Items with a '=' I use pretty frequently


----------



## Mike P. (Aug 30, 2005)

I rarely carry the EMS kit I have, but I also solo & day hike.  Depending on the trip tape & pre-wrap since an ankle or knee injury would be high on the probable list, another reason for pole & extra shirt/jacket, as part of splint. (I don't carry a SAM-sic? splint) 

cast iron tummy so no Pepto
had Vitimin I last time i checked the 1st aid kit, Vit I was dated 2002, keep some in car for after hike but pain keeps me from falling asleep on the ride home, at home it's vit I time. 

ER blanket is part of pack, not of my 1st aid. spare dry underwear would prevent more common long trail day ailment.... Chafing


----------



## Jaytrek57 (Aug 30, 2005)

I've argued this point before, either here or someplace else.

Those "space blankets" IMHO are junk.

A good rain jacket, extra fleece (layer) and an extra snickers bar (even a good pack cover) are going to do you a lot, lot more good than those flimsy things.

There is a reason they are mostly sold by the check-outs. People eye-them and think "Wow, I might really need this." Impulse buy and all that.

peace.


----------



## Greg (Aug 30, 2005)

Jaytrek57 said:
			
		

> Those "space blankets" IMHO are junk.


Dunno. I could see them helping. Go wrap yourself in one, sit around for a few hours and let us know if you feel warm.  I suppose your suggestion of good fleece and raingear is just as good or better than a space blanket, but you should be carrying that stuff anyway. I would say that considering the almost non-existent weight, a space blanket can't hurt.


----------



## cbcbd (Aug 31, 2005)

Greg said:
			
		

> Jaytrek57 said:
> 
> 
> 
> ...


I agree. They are for emergencies and could mean the difference between life or death if you're caught in below freezing weather without warm enough insulating clothes or a sleeping bag - For the weight and since I'm not carrying a sleeping bag with me everytime just in case, I just stuff it in my kit.


----------



## Jaytrek57 (Aug 31, 2005)

> I agree. They are for emergencies and could mean the difference between life or death if you're caught in below freezing weather without warm enough insulating clothes or a sleeping bag



Whatever makes you feel "safe" I have no problem with.

The reality is that if you are caught overnight (injury let's say) in "below freezing weather" w/o enough insulating layers or fuel (food)those space blankets are not going to help you out they way people think. Basically your body is the only heat source, and you are hard pressed to keep the "heat" your body generates w/those space blankets.

Look it at it this way.

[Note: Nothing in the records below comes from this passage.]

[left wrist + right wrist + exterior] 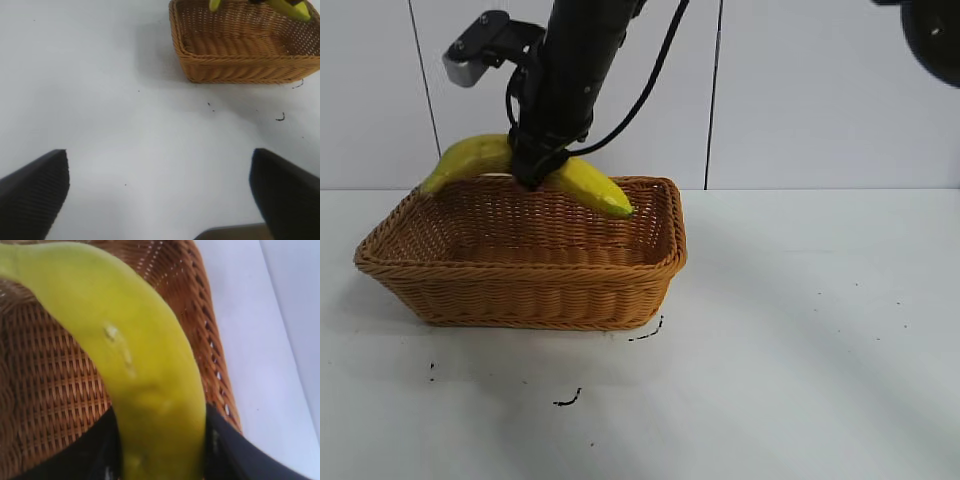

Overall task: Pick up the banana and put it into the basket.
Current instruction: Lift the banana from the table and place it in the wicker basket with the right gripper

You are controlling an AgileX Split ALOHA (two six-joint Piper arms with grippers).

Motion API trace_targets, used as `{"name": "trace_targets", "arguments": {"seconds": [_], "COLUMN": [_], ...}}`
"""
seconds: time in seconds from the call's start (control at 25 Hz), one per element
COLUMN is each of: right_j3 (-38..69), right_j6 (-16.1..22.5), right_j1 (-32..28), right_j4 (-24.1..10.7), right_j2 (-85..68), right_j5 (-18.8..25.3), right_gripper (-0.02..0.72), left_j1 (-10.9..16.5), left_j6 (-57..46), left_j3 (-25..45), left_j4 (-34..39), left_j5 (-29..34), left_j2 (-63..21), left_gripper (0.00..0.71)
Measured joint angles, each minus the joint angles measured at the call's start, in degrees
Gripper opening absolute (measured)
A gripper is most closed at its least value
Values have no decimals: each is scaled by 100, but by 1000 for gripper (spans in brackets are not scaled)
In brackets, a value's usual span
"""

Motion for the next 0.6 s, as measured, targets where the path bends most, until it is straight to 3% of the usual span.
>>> {"name": "trace_targets", "arguments": {"seconds": [0.24,0.44,0.6], "right_j3": [0,0,0], "right_j6": [62,372,884], "right_j1": [-17,-17,-17], "right_j4": [23,82,68], "right_j2": [6,1,-101], "right_j5": [237,179,186], "right_gripper": [328,629,685], "left_j1": [0,0,0], "left_j6": [0,0,0], "left_j3": [0,0,0], "left_j4": [0,0,0], "left_j5": [0,0,0], "left_j2": [0,0,0], "left_gripper": [695,695,695]}}
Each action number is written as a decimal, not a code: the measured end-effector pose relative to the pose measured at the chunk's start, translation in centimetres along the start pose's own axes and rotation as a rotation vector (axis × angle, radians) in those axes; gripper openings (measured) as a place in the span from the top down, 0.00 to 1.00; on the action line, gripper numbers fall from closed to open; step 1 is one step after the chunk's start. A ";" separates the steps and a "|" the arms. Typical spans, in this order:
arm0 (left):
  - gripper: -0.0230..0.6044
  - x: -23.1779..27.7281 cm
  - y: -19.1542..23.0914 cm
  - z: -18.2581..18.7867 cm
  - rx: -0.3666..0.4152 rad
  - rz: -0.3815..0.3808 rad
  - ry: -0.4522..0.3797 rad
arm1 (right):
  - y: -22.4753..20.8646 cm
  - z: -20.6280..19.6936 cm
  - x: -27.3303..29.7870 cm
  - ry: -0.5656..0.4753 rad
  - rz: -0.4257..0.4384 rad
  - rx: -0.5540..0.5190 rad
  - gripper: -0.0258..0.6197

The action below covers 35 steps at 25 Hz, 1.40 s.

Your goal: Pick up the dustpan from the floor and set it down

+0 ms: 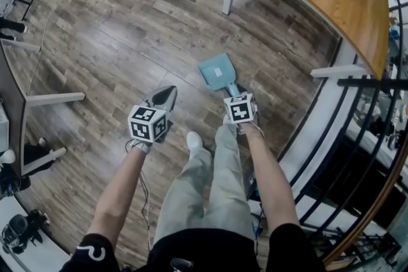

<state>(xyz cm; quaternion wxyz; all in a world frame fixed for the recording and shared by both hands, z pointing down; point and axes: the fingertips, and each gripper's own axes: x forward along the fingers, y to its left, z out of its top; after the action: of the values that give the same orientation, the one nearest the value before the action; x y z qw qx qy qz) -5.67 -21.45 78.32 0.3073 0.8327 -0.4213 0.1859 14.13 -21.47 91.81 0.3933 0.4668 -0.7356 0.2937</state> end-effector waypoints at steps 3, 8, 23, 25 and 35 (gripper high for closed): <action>0.97 -0.4 -0.3 0.5 0.002 0.005 0.001 | 0.0 0.1 -1.1 -0.007 0.010 0.015 0.66; 0.97 -1.1 -1.2 2.2 0.017 0.001 -0.015 | 0.0 1.4 -3.6 -0.048 0.023 0.065 0.65; 0.97 -6.7 -3.1 11.0 0.062 0.031 -0.106 | -1.9 10.8 -14.4 -0.203 -0.013 0.075 0.66; 0.97 -8.1 -3.5 12.7 0.069 0.030 -0.123 | -1.8 12.8 -16.6 -0.243 -0.016 0.089 0.68; 0.97 -15.2 -4.4 20.8 0.127 0.044 -0.241 | -0.1 22.2 -28.1 -0.457 -0.078 0.055 0.85</action>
<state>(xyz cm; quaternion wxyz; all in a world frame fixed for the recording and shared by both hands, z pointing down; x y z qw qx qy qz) -9.77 -24.40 52.67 0.1969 0.8574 -0.4607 0.1175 14.63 -26.46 56.40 0.2146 0.5597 -0.7788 0.1847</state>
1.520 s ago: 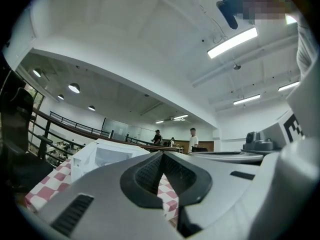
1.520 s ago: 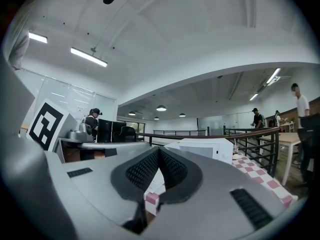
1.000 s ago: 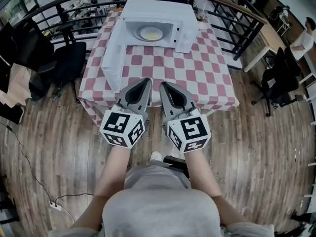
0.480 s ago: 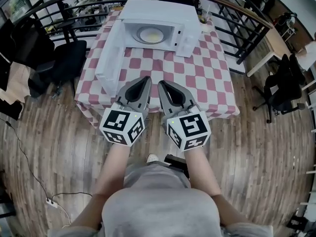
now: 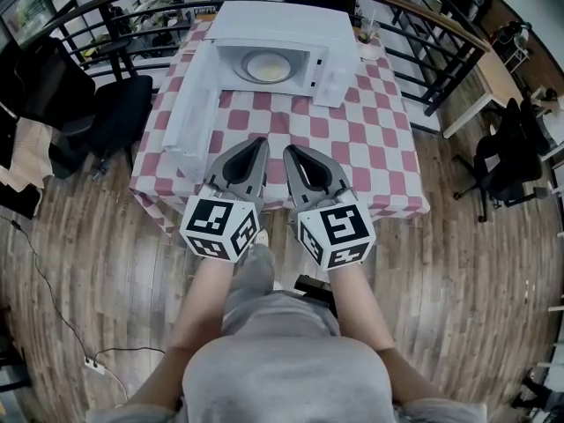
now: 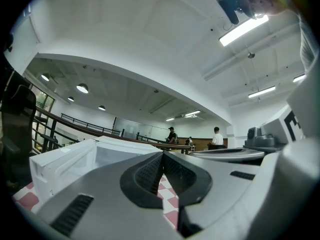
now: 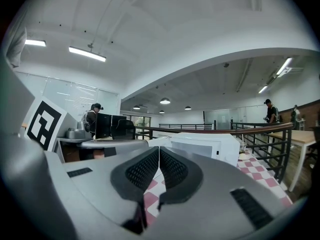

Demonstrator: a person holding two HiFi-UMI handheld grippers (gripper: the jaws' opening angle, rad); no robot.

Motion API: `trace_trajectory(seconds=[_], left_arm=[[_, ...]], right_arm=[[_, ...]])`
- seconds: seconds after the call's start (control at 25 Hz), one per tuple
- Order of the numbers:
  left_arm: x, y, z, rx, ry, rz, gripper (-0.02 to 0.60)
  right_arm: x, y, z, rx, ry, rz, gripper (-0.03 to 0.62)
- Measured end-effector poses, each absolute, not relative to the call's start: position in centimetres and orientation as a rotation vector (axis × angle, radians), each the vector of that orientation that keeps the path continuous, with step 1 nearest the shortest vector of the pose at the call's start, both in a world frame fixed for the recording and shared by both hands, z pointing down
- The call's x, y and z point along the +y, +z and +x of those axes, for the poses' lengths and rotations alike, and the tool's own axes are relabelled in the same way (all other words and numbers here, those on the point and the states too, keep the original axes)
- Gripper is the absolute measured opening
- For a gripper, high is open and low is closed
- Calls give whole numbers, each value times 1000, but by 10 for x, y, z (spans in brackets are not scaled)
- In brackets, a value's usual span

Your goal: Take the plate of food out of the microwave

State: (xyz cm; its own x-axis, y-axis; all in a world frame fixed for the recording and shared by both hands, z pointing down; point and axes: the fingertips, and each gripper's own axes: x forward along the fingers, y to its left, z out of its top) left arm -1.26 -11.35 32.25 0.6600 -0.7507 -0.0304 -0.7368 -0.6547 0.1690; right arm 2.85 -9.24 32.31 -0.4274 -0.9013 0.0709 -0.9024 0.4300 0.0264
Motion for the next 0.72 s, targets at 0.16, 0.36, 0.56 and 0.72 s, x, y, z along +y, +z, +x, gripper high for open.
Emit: trace_trajectory(seconds=[0.16, 0.36, 0.56, 0.72], left_arm=[[-128, 324, -6, -1230, -122, 2756, 0], [-156, 325, 2, -1235, -125, 2755, 0], [-182, 327, 13, -1241, -79, 2789, 0], [-206, 331, 17, -1252, -49, 2798, 0]], right_arm=[[-109, 323, 35, -2590, 24, 1651, 26], [-135, 326, 41, -2585, 14, 1643, 26], [-162, 328, 48, -2576, 18, 1630, 26], [-186, 332, 53, -2568, 31, 1629, 26]])
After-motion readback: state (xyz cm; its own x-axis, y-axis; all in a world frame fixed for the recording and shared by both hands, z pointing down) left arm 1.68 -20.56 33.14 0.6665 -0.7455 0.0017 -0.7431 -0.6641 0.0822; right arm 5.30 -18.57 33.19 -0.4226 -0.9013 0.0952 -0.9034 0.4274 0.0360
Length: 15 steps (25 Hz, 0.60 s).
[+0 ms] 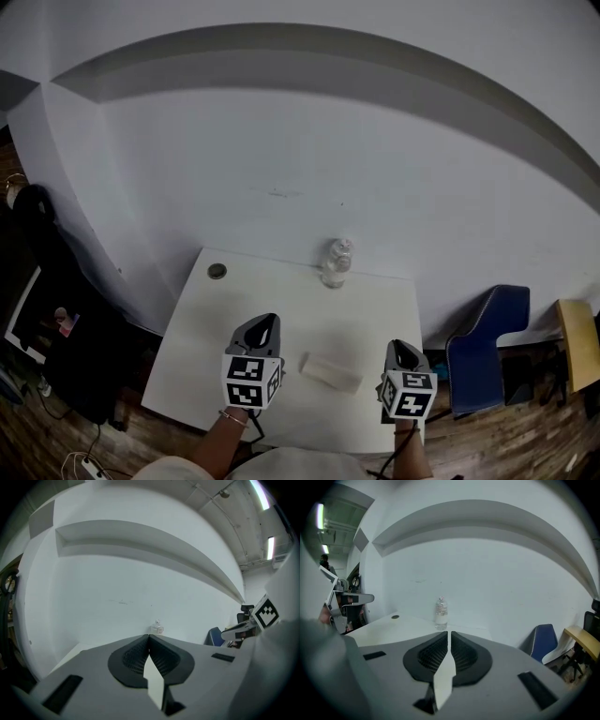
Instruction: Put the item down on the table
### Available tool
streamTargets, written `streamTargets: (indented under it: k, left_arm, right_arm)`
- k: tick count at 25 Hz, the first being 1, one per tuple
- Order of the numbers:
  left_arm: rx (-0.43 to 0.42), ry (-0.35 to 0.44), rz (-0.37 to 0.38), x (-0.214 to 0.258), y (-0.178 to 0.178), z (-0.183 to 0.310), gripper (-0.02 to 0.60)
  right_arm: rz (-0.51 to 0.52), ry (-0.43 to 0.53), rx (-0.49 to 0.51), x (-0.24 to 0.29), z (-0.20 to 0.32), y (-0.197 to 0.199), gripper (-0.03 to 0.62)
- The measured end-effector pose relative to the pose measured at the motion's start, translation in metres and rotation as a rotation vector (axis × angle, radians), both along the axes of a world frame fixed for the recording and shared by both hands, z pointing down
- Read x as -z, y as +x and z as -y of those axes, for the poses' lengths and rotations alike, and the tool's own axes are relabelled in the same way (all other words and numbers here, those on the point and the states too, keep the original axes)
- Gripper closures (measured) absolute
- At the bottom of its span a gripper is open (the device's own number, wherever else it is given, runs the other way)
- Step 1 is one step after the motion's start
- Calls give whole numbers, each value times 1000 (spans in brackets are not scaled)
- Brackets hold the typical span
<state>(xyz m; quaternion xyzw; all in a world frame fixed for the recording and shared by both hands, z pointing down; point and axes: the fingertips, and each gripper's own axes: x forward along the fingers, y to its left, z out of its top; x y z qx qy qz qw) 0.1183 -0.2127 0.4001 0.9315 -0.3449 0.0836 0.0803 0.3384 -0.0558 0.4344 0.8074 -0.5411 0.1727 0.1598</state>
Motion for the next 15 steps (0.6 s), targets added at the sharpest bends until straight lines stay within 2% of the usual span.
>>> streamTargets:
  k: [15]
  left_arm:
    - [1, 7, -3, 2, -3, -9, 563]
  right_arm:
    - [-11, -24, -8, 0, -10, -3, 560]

I've had WFR instructors and SAR folks show me their "rescue kits" during instructions/classes. Not one had a "space blanket". Most had extra fleece (layers) and a candy bar. 

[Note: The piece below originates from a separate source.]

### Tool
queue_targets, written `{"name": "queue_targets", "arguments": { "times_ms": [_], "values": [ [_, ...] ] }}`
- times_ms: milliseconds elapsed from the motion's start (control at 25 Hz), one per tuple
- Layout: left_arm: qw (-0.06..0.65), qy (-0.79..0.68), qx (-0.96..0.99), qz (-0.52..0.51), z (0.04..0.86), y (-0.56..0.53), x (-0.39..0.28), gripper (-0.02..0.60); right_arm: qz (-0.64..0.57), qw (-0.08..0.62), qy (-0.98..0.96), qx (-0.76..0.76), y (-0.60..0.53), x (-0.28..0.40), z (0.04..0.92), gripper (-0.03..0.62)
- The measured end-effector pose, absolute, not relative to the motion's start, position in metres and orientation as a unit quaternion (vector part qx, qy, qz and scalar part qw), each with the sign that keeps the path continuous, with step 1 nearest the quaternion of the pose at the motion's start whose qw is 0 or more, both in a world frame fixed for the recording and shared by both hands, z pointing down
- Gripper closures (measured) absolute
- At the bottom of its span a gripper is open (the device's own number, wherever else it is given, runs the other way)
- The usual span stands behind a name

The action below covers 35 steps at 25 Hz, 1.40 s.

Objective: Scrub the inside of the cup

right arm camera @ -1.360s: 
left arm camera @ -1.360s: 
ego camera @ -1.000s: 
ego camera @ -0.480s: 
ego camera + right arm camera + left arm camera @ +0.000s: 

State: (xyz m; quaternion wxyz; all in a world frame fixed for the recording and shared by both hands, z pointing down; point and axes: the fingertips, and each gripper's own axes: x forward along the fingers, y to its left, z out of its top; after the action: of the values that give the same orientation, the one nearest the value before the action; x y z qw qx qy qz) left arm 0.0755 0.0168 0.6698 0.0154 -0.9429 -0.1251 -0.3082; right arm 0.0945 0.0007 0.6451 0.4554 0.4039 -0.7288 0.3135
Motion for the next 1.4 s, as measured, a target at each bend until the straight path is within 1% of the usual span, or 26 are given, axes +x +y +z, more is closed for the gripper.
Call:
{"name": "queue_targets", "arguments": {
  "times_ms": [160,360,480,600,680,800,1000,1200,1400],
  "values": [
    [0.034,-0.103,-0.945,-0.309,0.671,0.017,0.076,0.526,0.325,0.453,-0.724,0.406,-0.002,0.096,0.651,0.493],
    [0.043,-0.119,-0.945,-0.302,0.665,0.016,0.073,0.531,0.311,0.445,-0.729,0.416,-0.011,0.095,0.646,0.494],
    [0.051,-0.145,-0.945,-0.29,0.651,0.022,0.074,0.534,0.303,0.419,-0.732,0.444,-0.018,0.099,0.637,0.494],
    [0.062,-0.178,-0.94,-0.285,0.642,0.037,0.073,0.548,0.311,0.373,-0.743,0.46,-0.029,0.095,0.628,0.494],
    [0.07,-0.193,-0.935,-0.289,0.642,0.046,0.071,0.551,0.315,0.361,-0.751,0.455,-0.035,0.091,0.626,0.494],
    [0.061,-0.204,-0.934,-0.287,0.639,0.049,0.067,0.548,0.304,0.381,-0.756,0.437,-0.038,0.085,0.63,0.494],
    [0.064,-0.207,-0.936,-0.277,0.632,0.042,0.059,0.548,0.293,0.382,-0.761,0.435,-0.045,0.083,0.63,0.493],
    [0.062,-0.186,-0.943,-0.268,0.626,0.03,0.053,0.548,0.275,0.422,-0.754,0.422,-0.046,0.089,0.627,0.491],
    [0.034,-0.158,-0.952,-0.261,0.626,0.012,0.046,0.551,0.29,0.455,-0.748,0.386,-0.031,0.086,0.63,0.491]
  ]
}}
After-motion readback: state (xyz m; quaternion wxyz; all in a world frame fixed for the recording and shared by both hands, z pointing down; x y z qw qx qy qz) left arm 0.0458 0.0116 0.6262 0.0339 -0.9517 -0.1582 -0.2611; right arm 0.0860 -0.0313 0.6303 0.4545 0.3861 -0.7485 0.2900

Again, whatever makes people feel "safe" I am all for. Just realize that you probably already carry what you need. And if not, again, my belief is that an extra candy bar can be the difference between "life or death".

peace.


----------



## MichaelJ (Aug 31, 2005)

I've seen a space blanket used when a sleeping bag was forgotten, and it made all the difference for the person in question.

I carry a little first aid kit and I've never actually needed anything in it except once, when I cut my finger open while slicing a lemon (OUCH!!!) up at Crag Camp.

Don't forget to restock it every now and then - adhesive bandages lose their adhesive after a while.


----------



## ctenidae (Aug 31, 2005)

I usually carry a ziploc with bandaids, tape, gauze, aspirin, neosporin, cortizone, dental floss and a needle.
Only had to use the floss and needle once, everything else gets used pretty often.


----------



## cbcbd (Aug 31, 2005)

MichaelJ said:
			
		

> I've seen a space blanket used when a sleeping bag was forgotten, and it made all the difference for the person in question.


A friend of mine thru-hiked the AT and instead of taking a sleeping bag he used an emergency blanket (although he did use a sleeping bag from CT on up). For once in a while usage I wouldn't mind, but ~2 months without a sleeping bag would be too much for me.


----------



## Mike P. (Sep 1, 2005)

The little tiny Space blanket would be pretty flimsy, I have one buried in my Fanny pack which sees some 4K hikes not in the Presi's or the higher High peaks in summer.

For bigger peaks & hikes when the night may drop much lower they sell a much better ER blanket which is more like a Space bivy Bag, much tighter, a bit heavier & bulkier too.  Last year they were around $25 at EMS.

I may have a tiny space blanket in there too since they weigh nothing & take up very little space.


----------